There were many ways Rodrigue could try to stop Harry. He could order Harry’s death or try to kill him himself. But he could have done either of those a century before—Harry had been hunting Marie Jean that long—and the prince hadn’t.
Which made Harry guess Rodrigue wouldn’t try to kill him now either. But he also guessed that Marie Jean had escaped him in the past because Rodrigue was in some way helping her, warning her. That, despite whatever she had done to the prince before and threatened to do to him now, he still protected her.
So his request was simple. “Don’t help her. Don’t send your lieutenants to watch over her. Don’t hide that I’ve found what she wants most; don’t keep her from coming to get that thing.”
“And the lamb? The one you would sacrifice on the altar of your revenge? How does she feel about this?” The vampire’s voice was regal and judging.
Harry’s jaw tightened. He wasn’t here to be judged by a vampire, and he didn’t want to talk about Lindsey, not with Rodrigue, not with anyone. “She will be fine.”

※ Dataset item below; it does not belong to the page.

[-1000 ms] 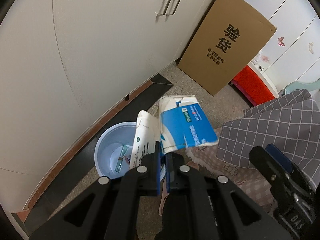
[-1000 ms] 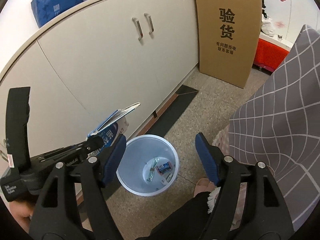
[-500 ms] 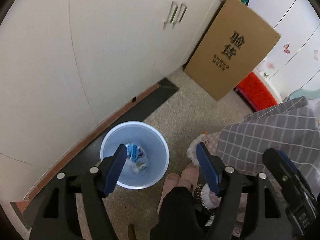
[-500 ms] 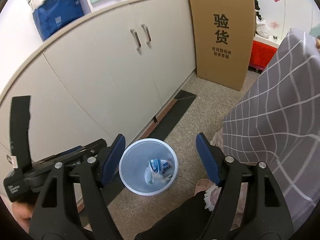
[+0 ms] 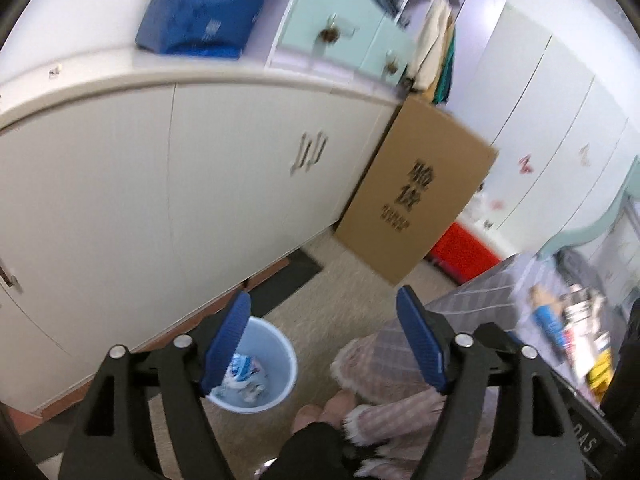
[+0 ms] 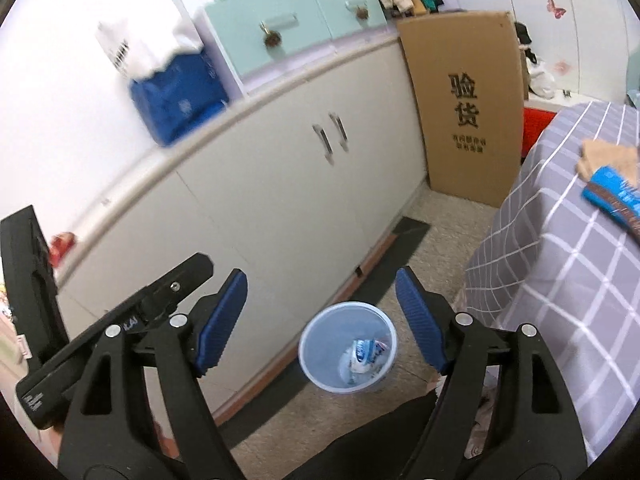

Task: Collect trash
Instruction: 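Move both empty tools back over the table toward the remaining trash, then grasp the blue wrapper with the left tool while the right tool grasps the white-red box, then carry both items to the wastebasket and open the right tool over it, then move both empty tools back over the table toward the yellow trash, then grasp the yellow-blue carton with the left tool while the right tool grasps the yellow bag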

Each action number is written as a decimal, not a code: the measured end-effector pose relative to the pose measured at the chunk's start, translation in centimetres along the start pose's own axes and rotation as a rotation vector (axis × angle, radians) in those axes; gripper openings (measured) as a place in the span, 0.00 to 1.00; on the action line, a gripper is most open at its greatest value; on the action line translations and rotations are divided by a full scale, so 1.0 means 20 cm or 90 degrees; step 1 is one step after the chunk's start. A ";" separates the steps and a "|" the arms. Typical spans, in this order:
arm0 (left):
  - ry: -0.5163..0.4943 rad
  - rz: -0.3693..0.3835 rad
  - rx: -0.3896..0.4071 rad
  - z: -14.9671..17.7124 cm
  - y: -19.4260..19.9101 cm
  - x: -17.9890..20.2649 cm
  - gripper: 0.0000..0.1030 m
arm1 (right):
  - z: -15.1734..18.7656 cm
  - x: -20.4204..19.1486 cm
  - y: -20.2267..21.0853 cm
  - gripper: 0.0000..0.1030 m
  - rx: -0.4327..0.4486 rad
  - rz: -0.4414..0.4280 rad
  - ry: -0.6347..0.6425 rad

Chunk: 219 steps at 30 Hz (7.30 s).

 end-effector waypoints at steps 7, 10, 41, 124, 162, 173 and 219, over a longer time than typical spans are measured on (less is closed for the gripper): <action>-0.085 0.054 0.005 0.05 0.14 0.39 0.76 | -0.10 0.25 0.39 0.73 0.071 0.075 -0.002; -0.121 0.097 -0.018 0.13 0.13 0.61 0.77 | -0.10 0.45 0.53 0.73 0.088 0.122 -0.022; -0.267 0.166 -0.151 0.57 -0.13 1.44 0.77 | 0.01 1.48 0.77 0.73 0.001 0.216 -0.187; -0.032 0.080 -0.144 0.19 -0.30 0.06 0.29 | -0.05 0.06 -0.35 0.07 -0.079 0.010 0.049; 0.039 -0.024 -0.232 0.34 -0.74 -0.44 0.70 | 0.23 0.12 -0.70 0.62 -0.117 0.047 0.023; 0.059 -0.030 -0.195 0.30 -0.55 -0.36 0.71 | 0.16 0.10 -0.53 0.62 -0.089 0.049 0.018; -0.419 0.305 -0.160 0.78 0.03 2.07 0.77 | 0.09 2.02 1.26 0.72 0.103 0.330 -0.312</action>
Point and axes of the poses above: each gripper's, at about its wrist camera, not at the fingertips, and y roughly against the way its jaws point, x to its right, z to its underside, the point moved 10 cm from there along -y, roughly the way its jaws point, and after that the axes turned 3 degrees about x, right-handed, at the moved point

“Perhaps. Perhaps not. Perhaps she will die. And then, dhamphir, who will you blame? Who will you hunt to avenge that death? There will be only one place to look…the reflecting glass.” He motioned to a huge gold-framed mirror that hung over the couch.
Harry felt his own anger flare, knew the emotion showed on his face. “That will be my worry, won’t it?”
Rodrigue smiled. “Yes, dhamphir, it will—yours and the lamb’s.”
“Do you agree?” Harry asked. The words came out hard, harsh. The vampire had no right to question Harry’s choices. No right at all.
Rodrigue moved back to the table and picked up a fresh glass. After filling it, he took a sip. The muscles of his neck moved as he swallowed; his Adam’s apple bobbed, reminding Harry what else he drank. Making Harry question the unspoken treaty which had lain between them for so many years.
“I will not help her. I will not send my lieutenants to her side. I will not warn her of your plan. I will do nothing to stop her from coming to wherever you leave your little lamb—tied up ready for slaughter. I will let mon oiseau do as she will; let her kill this final relative too. Let her gain the power that would make her strong—stronger than me.” He turned, the glass still in his hand. “Is that what you want, dhamphir? Will that get you to leave my home—happy?”
Happy. It was a ridiculous word. Harry could never be happy, but he could be revenged. He lifted his gaze and met the vampire’s. “Yes, Rodrigue. That it will.”
With a sniff fitting of Rodrigue’s vampire title—prince—Rodrigue lifted his glass and took another drink.
Harry could feel his dismissal, but if the change in energy wasn’t enough, the appearance of two vampires dressed head to toe in black was. He walked toward the door.
Two steps past the parlor’s entrance, Rodrigue’s voice stopped him.
“You were wrong, dhamphir. It is not my mind that holds my memories. It is my heart. When this is over, if you succeed, you will have taken that too.”
The vampires beside Harry motioned ahead to the now wide-open door. As his foot cleared the entry, the door closed quietly but distinctly behind him.
He stood on the front porch, hands fisted, heart pounding, the vampire’s final words ringing in his ears.
So, there you have it, one vampire who isn’t pure evil and still, I think, takes his role and decisions in life pretty seriously. I don’t know about you, but I find him a lot more intriguing than something that just goes bump in the night…well, depending on your definition of bump.